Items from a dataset

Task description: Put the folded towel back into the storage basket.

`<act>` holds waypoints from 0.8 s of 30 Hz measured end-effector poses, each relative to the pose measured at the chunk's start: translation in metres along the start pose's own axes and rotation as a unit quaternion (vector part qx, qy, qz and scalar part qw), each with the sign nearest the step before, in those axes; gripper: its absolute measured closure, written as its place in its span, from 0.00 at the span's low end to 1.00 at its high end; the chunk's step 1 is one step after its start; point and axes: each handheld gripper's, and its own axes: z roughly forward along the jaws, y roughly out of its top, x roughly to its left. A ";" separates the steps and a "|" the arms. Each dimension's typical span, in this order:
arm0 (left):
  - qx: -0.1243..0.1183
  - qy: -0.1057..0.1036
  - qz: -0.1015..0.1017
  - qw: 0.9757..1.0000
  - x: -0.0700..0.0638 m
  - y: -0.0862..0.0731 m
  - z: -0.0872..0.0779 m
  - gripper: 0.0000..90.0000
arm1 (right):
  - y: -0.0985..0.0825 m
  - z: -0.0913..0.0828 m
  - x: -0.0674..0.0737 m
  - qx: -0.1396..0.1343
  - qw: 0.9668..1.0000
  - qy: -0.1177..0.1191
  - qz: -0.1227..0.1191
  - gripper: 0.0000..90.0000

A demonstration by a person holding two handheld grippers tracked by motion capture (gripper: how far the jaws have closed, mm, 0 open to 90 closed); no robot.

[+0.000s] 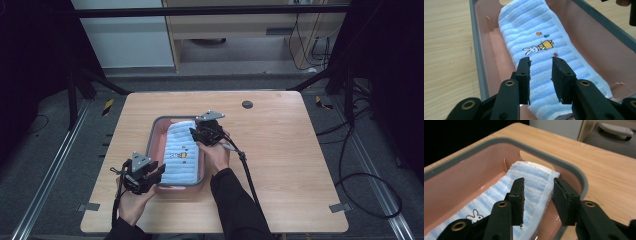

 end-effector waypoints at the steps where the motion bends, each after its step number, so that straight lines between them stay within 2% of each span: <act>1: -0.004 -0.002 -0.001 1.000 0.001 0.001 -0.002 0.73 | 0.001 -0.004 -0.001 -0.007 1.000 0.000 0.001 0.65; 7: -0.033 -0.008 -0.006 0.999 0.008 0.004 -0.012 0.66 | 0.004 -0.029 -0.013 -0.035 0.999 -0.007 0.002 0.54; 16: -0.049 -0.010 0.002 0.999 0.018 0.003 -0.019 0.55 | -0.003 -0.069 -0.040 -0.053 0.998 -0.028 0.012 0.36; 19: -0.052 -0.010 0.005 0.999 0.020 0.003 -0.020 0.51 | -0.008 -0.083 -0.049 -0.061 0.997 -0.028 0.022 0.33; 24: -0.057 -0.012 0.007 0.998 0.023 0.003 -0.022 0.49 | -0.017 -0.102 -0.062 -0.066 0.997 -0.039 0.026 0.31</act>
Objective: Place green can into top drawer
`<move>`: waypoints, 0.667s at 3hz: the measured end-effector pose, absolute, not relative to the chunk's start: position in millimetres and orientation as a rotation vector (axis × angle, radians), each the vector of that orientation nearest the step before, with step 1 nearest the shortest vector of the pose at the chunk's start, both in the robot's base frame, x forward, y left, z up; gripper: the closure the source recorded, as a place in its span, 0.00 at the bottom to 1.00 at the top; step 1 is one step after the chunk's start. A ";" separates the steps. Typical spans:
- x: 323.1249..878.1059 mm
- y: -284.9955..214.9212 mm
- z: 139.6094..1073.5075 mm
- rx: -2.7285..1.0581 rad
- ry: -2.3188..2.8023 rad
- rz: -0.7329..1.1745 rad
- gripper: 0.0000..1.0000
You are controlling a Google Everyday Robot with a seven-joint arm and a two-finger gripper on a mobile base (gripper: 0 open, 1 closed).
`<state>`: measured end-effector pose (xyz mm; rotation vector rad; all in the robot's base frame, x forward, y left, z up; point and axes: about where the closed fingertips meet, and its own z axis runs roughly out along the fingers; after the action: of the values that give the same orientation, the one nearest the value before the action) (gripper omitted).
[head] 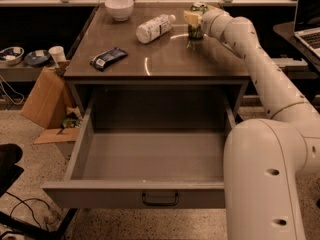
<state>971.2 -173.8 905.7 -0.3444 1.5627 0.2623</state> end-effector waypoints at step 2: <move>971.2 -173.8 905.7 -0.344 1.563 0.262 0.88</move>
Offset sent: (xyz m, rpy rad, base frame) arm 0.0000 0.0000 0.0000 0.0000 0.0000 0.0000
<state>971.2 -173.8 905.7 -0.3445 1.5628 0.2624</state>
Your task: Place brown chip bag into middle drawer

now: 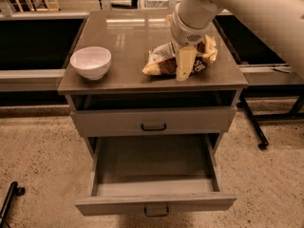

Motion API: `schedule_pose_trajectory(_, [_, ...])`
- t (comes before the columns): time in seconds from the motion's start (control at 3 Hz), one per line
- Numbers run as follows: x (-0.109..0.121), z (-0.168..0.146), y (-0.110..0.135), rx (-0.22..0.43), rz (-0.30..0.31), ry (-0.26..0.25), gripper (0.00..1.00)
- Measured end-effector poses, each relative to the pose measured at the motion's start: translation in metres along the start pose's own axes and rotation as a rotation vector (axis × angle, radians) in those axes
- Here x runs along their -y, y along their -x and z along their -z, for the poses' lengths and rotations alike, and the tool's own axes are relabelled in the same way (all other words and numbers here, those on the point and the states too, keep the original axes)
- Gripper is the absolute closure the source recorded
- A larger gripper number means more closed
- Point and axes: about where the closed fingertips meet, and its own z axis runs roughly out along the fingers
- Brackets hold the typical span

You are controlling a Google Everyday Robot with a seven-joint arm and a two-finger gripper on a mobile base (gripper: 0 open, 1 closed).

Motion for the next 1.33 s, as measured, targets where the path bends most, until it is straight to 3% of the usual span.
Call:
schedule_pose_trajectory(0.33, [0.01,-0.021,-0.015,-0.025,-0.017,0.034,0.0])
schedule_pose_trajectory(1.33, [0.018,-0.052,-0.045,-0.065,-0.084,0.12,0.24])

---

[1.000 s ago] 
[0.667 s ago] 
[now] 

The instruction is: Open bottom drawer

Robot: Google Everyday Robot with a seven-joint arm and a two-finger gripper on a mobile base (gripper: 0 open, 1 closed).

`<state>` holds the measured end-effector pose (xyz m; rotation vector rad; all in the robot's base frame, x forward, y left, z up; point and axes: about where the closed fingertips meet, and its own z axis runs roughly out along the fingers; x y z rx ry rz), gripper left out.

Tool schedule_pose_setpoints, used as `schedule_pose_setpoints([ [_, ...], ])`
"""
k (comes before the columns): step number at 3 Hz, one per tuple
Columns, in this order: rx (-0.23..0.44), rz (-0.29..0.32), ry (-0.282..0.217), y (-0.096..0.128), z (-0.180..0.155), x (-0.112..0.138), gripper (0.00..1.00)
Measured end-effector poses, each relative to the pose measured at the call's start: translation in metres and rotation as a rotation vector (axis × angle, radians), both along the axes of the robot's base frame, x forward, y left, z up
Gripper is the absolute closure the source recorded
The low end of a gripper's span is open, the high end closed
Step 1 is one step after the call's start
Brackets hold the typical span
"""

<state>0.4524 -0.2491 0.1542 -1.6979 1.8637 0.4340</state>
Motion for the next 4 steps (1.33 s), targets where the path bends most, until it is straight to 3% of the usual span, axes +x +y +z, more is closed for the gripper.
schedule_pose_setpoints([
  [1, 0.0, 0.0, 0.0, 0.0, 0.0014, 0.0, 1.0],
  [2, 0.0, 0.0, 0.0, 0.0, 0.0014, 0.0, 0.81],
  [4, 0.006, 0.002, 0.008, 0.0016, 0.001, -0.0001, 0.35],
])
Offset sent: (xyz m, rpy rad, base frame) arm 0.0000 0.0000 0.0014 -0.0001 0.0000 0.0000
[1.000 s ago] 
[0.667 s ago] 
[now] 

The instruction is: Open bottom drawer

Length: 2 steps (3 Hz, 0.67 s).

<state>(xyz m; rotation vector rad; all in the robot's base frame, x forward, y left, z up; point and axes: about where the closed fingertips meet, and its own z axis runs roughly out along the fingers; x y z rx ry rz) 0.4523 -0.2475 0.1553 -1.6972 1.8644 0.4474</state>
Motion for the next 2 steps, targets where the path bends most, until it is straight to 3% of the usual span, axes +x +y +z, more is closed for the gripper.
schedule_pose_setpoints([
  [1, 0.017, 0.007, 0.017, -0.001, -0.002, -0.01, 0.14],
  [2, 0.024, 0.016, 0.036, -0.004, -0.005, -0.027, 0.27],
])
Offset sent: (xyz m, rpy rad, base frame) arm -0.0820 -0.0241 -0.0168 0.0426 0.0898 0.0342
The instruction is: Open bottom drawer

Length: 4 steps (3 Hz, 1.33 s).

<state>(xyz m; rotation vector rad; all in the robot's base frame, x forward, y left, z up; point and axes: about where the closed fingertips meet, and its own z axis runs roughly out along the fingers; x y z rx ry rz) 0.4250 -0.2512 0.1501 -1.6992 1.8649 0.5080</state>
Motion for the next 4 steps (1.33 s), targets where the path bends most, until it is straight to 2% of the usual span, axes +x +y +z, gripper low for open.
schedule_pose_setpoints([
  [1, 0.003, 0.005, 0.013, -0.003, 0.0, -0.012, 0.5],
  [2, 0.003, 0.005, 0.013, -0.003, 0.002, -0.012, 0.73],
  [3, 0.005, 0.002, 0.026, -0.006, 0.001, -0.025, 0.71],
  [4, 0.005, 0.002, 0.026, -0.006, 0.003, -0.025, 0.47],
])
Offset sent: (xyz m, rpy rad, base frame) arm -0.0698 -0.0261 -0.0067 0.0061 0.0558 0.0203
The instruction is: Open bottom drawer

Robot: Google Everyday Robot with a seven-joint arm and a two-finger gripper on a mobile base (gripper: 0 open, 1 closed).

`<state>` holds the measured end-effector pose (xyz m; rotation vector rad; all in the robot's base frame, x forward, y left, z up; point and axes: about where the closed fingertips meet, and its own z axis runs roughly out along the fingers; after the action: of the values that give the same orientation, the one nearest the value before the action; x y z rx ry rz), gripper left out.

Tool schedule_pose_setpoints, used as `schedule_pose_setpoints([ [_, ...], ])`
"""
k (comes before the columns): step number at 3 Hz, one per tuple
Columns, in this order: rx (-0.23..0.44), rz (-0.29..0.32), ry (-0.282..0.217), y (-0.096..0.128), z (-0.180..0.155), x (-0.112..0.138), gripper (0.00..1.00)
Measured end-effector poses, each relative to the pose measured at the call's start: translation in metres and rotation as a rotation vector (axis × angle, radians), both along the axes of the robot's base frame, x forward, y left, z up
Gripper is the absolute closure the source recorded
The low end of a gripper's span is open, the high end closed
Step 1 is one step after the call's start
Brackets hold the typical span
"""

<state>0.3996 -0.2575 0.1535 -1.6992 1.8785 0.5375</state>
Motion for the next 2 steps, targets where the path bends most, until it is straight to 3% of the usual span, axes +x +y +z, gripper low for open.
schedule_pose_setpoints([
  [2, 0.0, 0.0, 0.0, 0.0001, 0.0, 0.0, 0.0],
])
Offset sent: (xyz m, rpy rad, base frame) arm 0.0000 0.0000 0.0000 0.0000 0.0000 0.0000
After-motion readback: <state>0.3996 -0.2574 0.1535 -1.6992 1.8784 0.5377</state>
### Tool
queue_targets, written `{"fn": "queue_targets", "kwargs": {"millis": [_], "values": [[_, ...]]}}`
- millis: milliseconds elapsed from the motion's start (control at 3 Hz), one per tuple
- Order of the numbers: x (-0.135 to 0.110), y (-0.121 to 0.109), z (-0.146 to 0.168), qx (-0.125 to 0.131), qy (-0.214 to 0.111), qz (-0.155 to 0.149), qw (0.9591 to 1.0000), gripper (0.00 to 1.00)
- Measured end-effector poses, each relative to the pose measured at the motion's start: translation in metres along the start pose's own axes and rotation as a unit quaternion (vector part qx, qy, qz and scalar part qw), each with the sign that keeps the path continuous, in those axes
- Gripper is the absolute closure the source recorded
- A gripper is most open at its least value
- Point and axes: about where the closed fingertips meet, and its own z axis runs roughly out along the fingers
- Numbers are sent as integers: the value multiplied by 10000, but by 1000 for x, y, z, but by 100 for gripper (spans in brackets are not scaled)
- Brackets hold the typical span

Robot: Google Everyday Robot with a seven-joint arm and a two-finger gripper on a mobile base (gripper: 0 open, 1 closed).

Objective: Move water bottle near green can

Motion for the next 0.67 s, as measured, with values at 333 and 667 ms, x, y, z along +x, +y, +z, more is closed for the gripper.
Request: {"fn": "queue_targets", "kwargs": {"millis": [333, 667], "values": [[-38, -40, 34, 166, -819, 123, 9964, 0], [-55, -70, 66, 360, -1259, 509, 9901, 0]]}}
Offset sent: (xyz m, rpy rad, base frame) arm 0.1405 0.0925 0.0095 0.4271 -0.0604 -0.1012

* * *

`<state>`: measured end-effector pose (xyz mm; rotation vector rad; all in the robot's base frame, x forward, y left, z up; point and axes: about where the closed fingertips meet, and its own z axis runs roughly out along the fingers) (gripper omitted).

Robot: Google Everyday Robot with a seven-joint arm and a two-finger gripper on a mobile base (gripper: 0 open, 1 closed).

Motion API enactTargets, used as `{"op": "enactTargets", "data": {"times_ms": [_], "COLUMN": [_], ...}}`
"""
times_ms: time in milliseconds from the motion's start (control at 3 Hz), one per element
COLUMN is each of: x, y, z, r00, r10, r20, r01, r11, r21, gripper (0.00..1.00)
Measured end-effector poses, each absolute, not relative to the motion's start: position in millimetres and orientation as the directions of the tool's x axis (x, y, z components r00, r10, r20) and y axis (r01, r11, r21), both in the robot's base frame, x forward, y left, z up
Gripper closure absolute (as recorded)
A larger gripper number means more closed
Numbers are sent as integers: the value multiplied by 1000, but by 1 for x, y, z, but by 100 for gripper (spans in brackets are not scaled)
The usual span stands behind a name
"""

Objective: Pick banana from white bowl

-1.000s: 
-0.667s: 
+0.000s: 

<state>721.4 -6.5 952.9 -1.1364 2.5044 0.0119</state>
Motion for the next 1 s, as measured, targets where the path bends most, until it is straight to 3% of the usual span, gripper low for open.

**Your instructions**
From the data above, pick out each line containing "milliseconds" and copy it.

**Result for this exercise**
- millis: milliseconds elapsed from the motion's start (control at 3 Hz), one per tuple
times_ms: time in milliseconds from the motion's start (control at 3 Hz), one per element

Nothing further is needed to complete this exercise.